Word for word, transcribe the lines below and drop the pictures.

——————

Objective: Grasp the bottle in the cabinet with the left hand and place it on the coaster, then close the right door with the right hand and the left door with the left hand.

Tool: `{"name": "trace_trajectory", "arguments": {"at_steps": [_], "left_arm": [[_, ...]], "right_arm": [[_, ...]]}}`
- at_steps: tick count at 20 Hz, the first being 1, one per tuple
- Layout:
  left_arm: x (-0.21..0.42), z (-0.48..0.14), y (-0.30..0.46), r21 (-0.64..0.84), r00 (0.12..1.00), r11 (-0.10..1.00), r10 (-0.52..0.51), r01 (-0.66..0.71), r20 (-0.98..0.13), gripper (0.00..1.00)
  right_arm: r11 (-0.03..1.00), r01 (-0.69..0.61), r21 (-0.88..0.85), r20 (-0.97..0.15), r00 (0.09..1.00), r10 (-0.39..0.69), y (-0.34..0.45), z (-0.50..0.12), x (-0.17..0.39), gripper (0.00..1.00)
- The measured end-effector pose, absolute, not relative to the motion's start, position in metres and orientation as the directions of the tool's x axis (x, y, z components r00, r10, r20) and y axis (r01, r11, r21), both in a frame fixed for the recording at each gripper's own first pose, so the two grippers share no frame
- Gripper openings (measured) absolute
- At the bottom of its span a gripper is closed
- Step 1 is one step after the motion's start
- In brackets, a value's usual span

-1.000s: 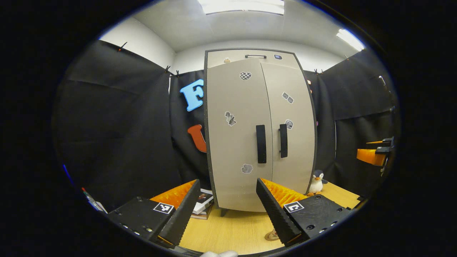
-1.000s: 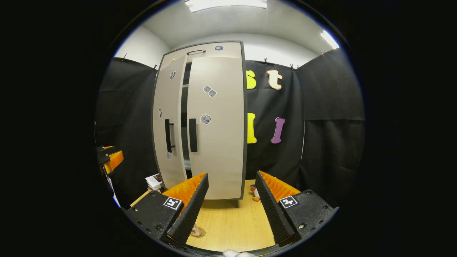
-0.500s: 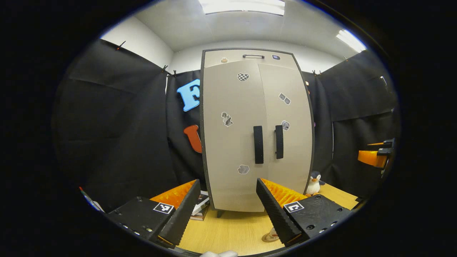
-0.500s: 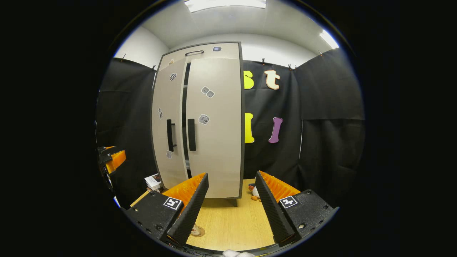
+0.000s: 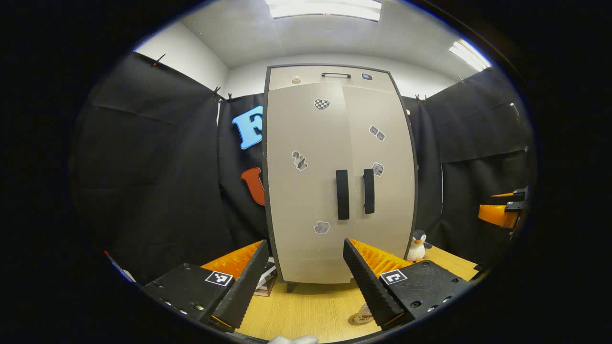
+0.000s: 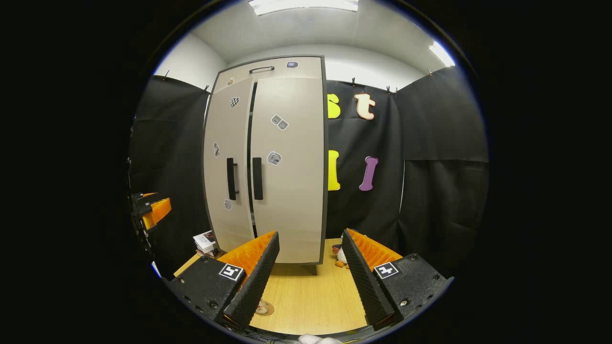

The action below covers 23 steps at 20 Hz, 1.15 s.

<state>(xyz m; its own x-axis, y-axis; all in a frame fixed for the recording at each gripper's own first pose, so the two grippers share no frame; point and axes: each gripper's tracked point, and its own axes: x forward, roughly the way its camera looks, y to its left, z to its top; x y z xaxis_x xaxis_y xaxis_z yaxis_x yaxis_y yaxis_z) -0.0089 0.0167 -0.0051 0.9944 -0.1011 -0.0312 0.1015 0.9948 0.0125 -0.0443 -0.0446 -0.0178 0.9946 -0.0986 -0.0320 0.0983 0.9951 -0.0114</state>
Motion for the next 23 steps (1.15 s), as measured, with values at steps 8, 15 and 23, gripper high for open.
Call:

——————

_Answer box_.
Objective: Grasp the bottle in the cabinet with the left hand and place it on the coaster, then close the right door with the right hand and the left door with the left hand.

Tool: `{"name": "trace_trajectory", "arguments": {"at_steps": [_], "left_arm": [[_, ...]], "right_arm": [[_, ...]]}}`
- at_steps: tick count at 20 Hz, the first being 1, one per tuple
- Layout:
  left_arm: x (-0.21..0.42), z (-0.48..0.14), y (-0.30..0.46), r21 (-0.64..0.84), r00 (0.12..1.00), r11 (-0.10..1.00), r10 (-0.52..0.51), r01 (-0.66..0.71), r20 (-0.98..0.13), gripper (0.00..1.00)
  right_arm: r11 (-0.03..1.00), r01 (-0.69..0.61), r21 (-0.88..0.85), r20 (-0.97..0.15), r00 (0.09..1.00), r10 (-0.39..0.69), y (-0.34..0.45), z (-0.50..0.12), x (-0.17..0.39), gripper (0.00..1.00)
- The measured end-effector pose, absolute, not relative to the motion's start, position in metres and orientation as the directions of the tool's x axis (x, y, z components r00, r10, r20) and y axis (r01, r11, r21), both in a frame fixed for the recording at each gripper's own first pose, so the two grippers share no frame
- Gripper openings (measured) absolute
- At the bottom of its span a gripper is closed
- Step 1 is one step after the motion's start
- In brackets, a value's usual span

-1.000s: 
-1.000s: 
-0.500s: 
-0.500s: 
+0.000s: 
+0.000s: 

The action below covers 23 steps at 20 Hz, 1.15 s.

<state>(xyz m; its own x-axis, y-axis; all in a frame fixed for the recording at each gripper's own first pose, so the two grippers share no frame; point and axes: each gripper's tracked point, and its own axes: x forward, roughly the way its camera looks, y to its left, z to its top; x y z xaxis_x xaxis_y xaxis_z yaxis_x yaxis_y yaxis_z) -0.0089 0.0167 -0.0051 0.9944 -0.1011 -0.0312 0.1015 0.9948 0.0125 -0.0443 -0.0446 -0.0178 0.9946 -0.0986 -0.0320 0.0983 0.9951 -0.0114</state>
Motion for the next 23 steps (1.15 s), as measured, with values at steps 8, 15 and 23, gripper high for open.
Call:

Here the answer is complete.